I think this RFC is overall in the right direction, but I’m -1 on the change proposed. I’m going to list a mental model of the current state of vector dialect I have and based on that talk about the proposed change.
General vector dialect support for 0-d vectors
The problem with 0-d vector support in vector dialect isn’t 0-d vectors themselves, it’s how operations handle them as special cases. Generally, you can split vector dialect operations into 3 categories:
- Category 1: Operations defined on N-D vector space
- Category 2: Operations defined on 1-D vectors, extended to N-D vectors by
treating them as a “stack of 1-D vectors”.
- Category 3: Operations defined on 1-D vectors (usually mapping to llvm/spirv instrinsics)
Note that Category 2 operations are a restriction over Category 1, and Category 3 operations are a restriction on Category 2 operations. An operation defined as Category 1 can be used as a Category 2 or Category operation, but the other way around is not true.
Operations in Category 1 require 0-D vectors to be defined properly, since they work on a N-D space. Treating 0-D vectors as scalars for these operations is special casing and causes multiple bugs ([mlir][Vector] Add support for 0-d shapes in extract-shape_cast folder by Groverkss · Pull Request #116650 · llvm/llvm-project · GitHub, [mlir][Vector] Fix vector.insert folder for scalar to 0-d inserts by Groverkss · Pull Request #113828 · llvm/llvm-project · GitHub, [mlir][Vector] Support 0-d vectors natively in TransferOpReduceRank by Groverkss · Pull Request #112907 · llvm/llvm-project · GitHub).

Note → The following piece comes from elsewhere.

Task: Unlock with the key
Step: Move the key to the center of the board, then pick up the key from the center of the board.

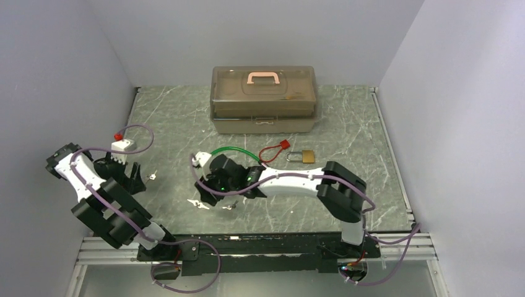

Operations in Category 2 simply do not support 0-D vectors by definition, and should not have 0-D vector support.
Operations in Category 3 should decide 0-D vector support or not based on what intrinsic they are targetting.
Treating a Category 2 operation as Category 1 generally leads to abstraction mismatch and bugs.
I’m going to give some examples of some operations and show how every operation can be grouped into these 3 categories, and that operations falling in Category 1 need 0-d vectors to be defined properly and operations in Category 2, when trying to behave like Category 1 operations cause problems.
vector.contract
vector.contract is a classic example of Category 1 operation, which is defined on a N-D vector space.
Computes the sum of products of vector elements along contracting dimension pairs from 2 vectors of rank M and N respectively, adds this intermediate result to the accumulator argument of rank K, and returns a vector result of rank K (where K = num_lhs_free_dims + num_rhs_free_dims + num_batch_dims (see dimension type descriptions below)). For K = 0 (no free or batch dimensions), the accumulator and output are a scalar.
The operation needs to special case itself to scalars, because it’s a Category 1 operation, which needs 0-D vectors to be defined properly. This operation should support 0-D vectors and it will reduce special casing and bugs.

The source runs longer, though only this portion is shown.